Work out how many lines in the records include the word "opening", then answer with nothing but that number.

* * * * * * * * *

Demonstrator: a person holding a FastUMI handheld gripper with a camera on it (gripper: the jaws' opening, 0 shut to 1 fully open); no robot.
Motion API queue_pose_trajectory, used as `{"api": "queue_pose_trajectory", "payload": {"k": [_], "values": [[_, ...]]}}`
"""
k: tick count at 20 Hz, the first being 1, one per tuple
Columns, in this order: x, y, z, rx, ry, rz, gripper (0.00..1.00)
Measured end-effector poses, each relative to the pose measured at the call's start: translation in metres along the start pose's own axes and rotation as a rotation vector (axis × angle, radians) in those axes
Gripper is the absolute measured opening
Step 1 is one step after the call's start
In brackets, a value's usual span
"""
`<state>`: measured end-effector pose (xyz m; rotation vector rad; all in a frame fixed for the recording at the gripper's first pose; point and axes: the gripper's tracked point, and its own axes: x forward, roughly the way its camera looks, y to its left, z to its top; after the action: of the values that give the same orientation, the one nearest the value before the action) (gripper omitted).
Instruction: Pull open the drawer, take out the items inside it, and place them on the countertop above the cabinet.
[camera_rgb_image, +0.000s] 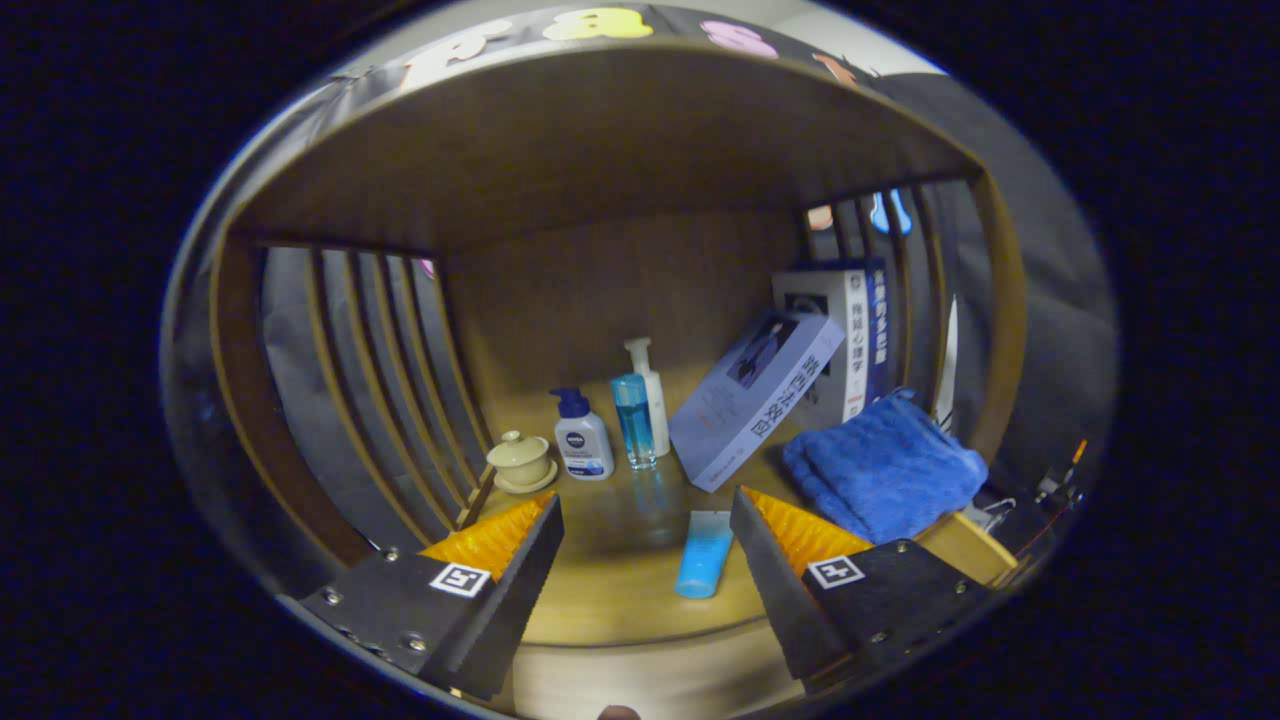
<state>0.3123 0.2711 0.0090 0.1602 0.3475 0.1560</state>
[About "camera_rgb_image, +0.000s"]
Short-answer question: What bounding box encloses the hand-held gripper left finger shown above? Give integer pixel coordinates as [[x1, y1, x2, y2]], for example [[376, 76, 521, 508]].
[[275, 493, 566, 701]]

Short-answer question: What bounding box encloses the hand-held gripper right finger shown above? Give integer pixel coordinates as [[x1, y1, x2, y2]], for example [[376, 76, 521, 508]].
[[728, 487, 1001, 691]]

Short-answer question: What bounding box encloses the blue tube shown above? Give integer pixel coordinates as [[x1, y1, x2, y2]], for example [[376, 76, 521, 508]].
[[675, 510, 734, 600]]

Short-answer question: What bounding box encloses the wooden drawer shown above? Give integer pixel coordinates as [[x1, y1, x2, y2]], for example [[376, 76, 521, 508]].
[[500, 510, 1021, 719]]

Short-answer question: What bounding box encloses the wooden countertop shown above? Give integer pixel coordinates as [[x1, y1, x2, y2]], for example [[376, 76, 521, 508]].
[[455, 390, 991, 646]]

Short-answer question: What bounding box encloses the wooden cabinet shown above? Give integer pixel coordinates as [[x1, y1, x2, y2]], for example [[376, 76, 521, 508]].
[[205, 40, 1031, 719]]

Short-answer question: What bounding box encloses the beige lidded teacup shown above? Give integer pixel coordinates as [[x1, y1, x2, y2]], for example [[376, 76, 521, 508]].
[[486, 430, 559, 495]]

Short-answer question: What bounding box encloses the blue folded towel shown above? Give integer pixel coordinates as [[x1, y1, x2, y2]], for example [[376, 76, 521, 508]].
[[782, 388, 989, 546]]

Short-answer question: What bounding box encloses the white bottle with blue cap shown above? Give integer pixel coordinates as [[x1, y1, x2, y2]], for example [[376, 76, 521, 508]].
[[549, 387, 616, 482]]

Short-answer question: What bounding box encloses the lavender book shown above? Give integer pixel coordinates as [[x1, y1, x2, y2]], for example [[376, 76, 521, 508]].
[[668, 309, 846, 493]]

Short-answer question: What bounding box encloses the clear blue bottle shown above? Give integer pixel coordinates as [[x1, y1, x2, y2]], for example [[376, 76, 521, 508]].
[[611, 373, 659, 472]]

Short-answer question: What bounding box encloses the white pump bottle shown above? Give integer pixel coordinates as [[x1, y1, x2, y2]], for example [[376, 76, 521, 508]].
[[625, 337, 672, 458]]

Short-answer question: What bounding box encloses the white book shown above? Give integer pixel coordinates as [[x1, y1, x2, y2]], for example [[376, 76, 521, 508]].
[[771, 268, 873, 426]]

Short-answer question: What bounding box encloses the dark blue book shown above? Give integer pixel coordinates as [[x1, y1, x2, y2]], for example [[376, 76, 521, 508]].
[[862, 260, 893, 406]]

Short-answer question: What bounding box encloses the black orange tool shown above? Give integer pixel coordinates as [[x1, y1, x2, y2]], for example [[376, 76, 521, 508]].
[[1035, 438, 1089, 506]]

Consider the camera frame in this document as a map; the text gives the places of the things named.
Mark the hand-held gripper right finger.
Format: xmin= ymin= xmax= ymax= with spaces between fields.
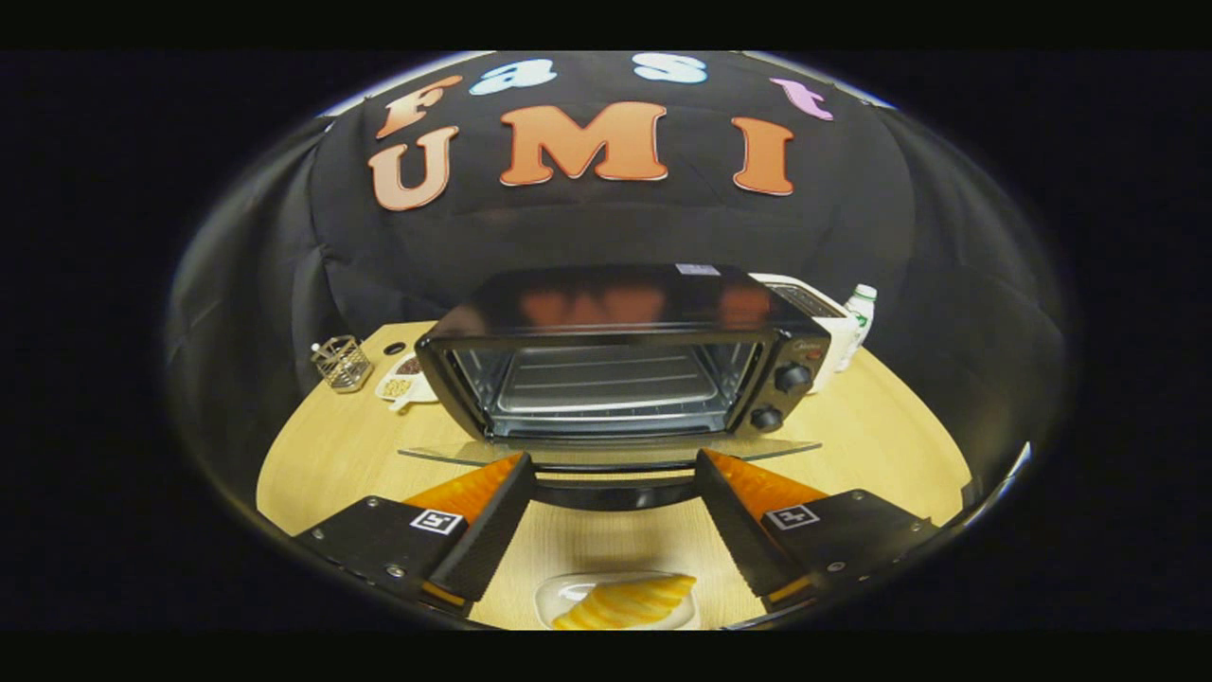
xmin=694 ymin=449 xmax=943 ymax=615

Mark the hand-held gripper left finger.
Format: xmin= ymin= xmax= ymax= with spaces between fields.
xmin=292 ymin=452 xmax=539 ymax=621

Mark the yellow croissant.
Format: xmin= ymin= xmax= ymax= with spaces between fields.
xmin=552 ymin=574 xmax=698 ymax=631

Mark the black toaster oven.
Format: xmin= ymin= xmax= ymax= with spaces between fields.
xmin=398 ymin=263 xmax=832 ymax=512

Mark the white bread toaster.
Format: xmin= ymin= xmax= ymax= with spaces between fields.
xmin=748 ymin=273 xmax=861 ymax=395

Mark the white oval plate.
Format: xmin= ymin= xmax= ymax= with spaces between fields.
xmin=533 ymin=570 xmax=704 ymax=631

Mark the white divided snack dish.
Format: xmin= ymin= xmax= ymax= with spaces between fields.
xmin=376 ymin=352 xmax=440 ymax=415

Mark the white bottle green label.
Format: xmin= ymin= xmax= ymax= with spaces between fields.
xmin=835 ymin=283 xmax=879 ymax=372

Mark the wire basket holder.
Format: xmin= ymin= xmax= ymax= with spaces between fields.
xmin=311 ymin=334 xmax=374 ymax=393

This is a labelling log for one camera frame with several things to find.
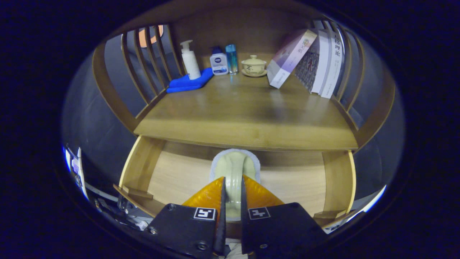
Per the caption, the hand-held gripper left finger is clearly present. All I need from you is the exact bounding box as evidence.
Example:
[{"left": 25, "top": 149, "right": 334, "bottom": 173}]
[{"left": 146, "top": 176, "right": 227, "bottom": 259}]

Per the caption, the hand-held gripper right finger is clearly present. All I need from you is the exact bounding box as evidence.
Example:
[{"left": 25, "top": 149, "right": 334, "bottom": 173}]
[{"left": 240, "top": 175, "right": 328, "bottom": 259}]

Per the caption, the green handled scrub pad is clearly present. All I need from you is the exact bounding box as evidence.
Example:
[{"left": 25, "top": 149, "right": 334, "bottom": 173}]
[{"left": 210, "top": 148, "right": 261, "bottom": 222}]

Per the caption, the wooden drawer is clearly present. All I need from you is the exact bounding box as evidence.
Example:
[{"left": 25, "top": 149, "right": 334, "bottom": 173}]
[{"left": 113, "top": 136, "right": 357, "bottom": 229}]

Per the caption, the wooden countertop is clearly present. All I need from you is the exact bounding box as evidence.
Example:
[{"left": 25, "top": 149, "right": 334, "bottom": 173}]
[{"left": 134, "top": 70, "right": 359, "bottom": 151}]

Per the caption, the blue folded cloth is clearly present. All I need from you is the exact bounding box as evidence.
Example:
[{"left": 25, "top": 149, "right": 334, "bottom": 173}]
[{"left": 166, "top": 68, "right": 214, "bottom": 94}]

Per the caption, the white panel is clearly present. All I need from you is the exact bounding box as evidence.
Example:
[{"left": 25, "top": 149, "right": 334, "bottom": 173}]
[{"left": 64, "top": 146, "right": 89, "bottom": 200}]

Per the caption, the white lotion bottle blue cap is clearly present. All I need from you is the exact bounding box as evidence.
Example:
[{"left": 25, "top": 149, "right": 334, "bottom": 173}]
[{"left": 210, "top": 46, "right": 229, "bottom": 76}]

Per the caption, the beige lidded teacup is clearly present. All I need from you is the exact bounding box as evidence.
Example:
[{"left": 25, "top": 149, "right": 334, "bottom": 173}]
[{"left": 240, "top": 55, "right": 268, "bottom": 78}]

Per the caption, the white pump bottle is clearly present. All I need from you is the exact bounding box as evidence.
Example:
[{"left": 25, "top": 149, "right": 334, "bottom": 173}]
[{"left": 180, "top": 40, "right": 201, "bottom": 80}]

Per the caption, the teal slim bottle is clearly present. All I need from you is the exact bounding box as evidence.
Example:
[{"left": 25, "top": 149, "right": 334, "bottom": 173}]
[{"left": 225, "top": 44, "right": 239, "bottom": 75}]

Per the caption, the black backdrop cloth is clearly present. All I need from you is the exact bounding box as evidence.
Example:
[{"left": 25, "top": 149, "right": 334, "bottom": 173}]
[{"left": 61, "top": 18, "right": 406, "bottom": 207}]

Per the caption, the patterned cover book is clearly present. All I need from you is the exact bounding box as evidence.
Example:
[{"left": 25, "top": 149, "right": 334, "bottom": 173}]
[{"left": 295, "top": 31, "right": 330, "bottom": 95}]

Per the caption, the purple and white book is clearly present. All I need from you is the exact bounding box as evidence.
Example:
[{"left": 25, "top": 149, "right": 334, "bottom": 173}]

* * * * * * * * *

Solution to this task: 2